**Exercise description:**
Pictures stay out. Everything else in the listing below gets written out exactly.

**Recorded information:**

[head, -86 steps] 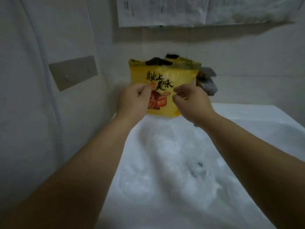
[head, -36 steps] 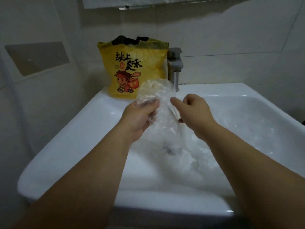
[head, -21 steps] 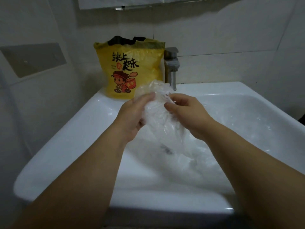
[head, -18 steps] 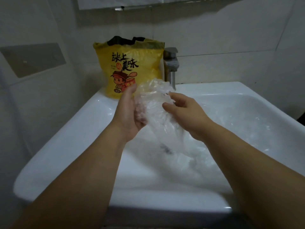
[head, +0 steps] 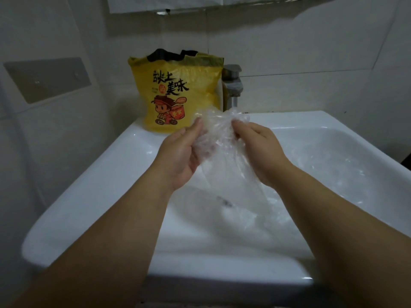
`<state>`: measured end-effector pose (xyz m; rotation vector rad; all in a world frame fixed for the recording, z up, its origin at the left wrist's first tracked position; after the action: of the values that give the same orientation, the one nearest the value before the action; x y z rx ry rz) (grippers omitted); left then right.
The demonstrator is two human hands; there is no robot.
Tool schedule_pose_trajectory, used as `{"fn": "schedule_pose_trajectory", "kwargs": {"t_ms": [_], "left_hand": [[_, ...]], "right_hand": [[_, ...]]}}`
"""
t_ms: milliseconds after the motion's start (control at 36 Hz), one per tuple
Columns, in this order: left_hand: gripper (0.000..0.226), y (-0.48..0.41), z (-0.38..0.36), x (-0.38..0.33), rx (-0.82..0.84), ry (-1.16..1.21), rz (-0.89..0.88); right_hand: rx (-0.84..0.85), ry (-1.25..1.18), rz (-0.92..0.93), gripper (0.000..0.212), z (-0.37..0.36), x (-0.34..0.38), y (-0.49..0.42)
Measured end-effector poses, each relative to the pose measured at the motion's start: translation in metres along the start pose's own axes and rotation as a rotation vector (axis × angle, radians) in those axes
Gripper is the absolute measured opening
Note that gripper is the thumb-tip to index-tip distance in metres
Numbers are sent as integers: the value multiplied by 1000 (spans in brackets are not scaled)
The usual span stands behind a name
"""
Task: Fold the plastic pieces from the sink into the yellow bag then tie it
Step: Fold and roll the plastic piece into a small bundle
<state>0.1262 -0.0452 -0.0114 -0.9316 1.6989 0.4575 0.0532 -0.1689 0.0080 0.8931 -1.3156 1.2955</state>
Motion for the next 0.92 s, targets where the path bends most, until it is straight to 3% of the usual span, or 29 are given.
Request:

**Task answer:**
[head, -86 steps] 
[head, -36 steps] 
[head, -21 steps] 
[head, -18 steps] 
[head, +0 steps] 
`<state>`: measured end-effector pose (xyz m; rotation vector rad; all in a world frame fixed for the recording, z up, its origin at the left wrist's first tracked position; after the action: of the values that give the same orientation, the one nearest the value before the action; x y z rx ry rz) (grippers omitted); left then right.
The demonstrator is two human hands; there is no robot.
Tool schedule_pose_trajectory, used as `{"fn": "schedule_pose_trajectory", "kwargs": {"t_ms": [_], "left_hand": [[_, ...]], "right_hand": [[_, ...]]}}`
"""
t_ms: milliseconds after the motion's start (control at 36 Hz), one per tuple
Columns, in this order: left_hand: gripper (0.000..0.226), y (-0.48..0.41), z (-0.38..0.36), x (-0.38..0.33), rx (-0.82..0.84), ry (-1.16..1.21), rz (-0.89..0.88); right_hand: rx (-0.84..0.85), ry (-1.25..1.18), rz (-0.92..0.93), gripper (0.000..0.212), z (-0.37..0.36), x (-0.34..0.38), y (-0.49..0.42)
Measured end-effector poses, each relative to the pose measured at the motion's start: translation in metres along the start pose's own axes and rotation as a rotation vector (axis × angle, radians) in those axes
Gripper is the absolute measured opening
Note that gripper is the thumb-tip to index-tip distance in metres
Numbers are sent as integers: the value multiplied by 1000 (spans in brackets are not scaled)
The usual span stands behind a name
"""
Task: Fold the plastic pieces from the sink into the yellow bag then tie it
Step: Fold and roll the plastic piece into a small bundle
<state>0.1262 -0.0452 -0.0114 -0.9316 1.6989 0.4575 0.0532 -0.1689 0.0080 0.8931 -1.3156 1.2955</state>
Motion for the next 0.92 s, targets where the path bends most, until it is straight to 3% of the usual span, or 29 are given.
Request:

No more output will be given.